What you need to do =
Skip the pictures, and retype the data below in full, exactly.

Data block =

════════

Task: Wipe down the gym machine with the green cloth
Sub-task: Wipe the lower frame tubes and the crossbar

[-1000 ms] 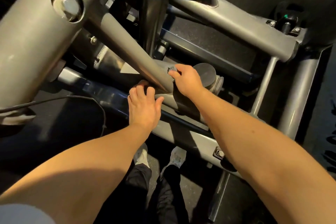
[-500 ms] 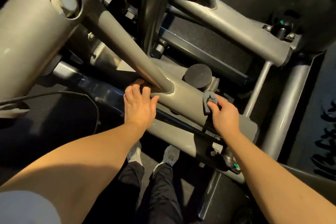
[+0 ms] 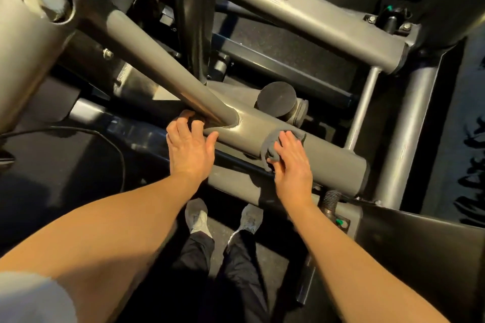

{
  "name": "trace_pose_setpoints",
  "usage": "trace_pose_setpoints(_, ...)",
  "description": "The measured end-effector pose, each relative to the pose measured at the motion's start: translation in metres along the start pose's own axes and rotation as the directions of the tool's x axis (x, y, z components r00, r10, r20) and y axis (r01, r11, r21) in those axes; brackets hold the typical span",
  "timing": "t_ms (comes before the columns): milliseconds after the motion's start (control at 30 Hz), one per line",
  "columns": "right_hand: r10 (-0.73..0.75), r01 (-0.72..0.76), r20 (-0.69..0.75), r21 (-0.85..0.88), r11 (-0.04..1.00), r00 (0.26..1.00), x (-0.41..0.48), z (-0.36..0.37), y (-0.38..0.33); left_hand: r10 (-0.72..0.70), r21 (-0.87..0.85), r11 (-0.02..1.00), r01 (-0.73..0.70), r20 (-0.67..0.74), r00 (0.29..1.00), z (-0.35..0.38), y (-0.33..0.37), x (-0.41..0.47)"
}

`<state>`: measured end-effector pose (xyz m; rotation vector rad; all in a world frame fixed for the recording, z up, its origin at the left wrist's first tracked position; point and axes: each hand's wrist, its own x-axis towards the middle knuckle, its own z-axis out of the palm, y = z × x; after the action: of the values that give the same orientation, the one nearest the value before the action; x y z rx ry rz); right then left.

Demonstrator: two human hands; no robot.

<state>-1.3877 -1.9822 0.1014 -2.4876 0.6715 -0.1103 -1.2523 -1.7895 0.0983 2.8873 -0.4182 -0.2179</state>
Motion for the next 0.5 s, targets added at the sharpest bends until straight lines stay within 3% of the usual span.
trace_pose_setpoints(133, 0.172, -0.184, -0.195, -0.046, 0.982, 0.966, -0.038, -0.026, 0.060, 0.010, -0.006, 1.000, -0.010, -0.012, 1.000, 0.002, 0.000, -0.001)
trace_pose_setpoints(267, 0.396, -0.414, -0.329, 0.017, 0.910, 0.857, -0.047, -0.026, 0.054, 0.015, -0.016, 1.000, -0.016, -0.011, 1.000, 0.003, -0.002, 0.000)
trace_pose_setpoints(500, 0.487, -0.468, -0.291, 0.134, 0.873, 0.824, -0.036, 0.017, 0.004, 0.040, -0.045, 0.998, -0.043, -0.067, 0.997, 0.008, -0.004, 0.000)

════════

Result of this exercise =
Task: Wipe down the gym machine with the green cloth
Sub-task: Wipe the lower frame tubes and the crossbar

[-1000 ms] 
[-500 ms] 
[+0 ms] 

{
  "name": "trace_pose_setpoints",
  "usage": "trace_pose_setpoints(_, ...)",
  "description": "The measured end-effector pose, each relative to the pose measured at the motion's start: translation in metres along the start pose's own axes and rotation as the directions of the tool's x axis (x, y, z components r00, r10, r20) and y axis (r01, r11, r21) in those axes; brackets hold the typical span",
  "timing": "t_ms (comes before the columns): milliseconds after the motion's start (control at 30 Hz), one per line",
  "columns": "right_hand: r10 (-0.73..0.75), r01 (-0.72..0.76), r20 (-0.69..0.75), r21 (-0.85..0.88), r11 (-0.04..1.00), r00 (0.26..1.00), x (-0.41..0.48), z (-0.36..0.37), y (-0.38..0.33); left_hand: r10 (-0.72..0.70), r21 (-0.87..0.85), r11 (-0.02..1.00), r01 (-0.73..0.70), r20 (-0.67..0.74), r00 (0.29..1.00), z (-0.35..0.38), y (-0.33..0.37), x (-0.41..0.47)"
}

`<state>`: measured end-effector pose (xyz m; rotation vector rad; all in a world frame fixed for the recording, z up, its origin at the left wrist's first tracked position; point and axes: each hand's wrist, its own x-axis towards the middle knuckle, its own z-axis out of the palm, y = z × x; after the action: of the values that give the same orientation, the one nearest the value before the action; x y z rx ry rz); right then left.

Demonstrator: two human hands; no robot.

<state>-1.3877 -1.9822 0.1014 -2.4876 0.6715 -0.1103 -1.2523 -1.7895 0.0983 2.8873 -0.4182 -0.2179</state>
Motion for the next 0.5 s, targets added at the sharpest bends until straight lines stay within 3% of the usual span.
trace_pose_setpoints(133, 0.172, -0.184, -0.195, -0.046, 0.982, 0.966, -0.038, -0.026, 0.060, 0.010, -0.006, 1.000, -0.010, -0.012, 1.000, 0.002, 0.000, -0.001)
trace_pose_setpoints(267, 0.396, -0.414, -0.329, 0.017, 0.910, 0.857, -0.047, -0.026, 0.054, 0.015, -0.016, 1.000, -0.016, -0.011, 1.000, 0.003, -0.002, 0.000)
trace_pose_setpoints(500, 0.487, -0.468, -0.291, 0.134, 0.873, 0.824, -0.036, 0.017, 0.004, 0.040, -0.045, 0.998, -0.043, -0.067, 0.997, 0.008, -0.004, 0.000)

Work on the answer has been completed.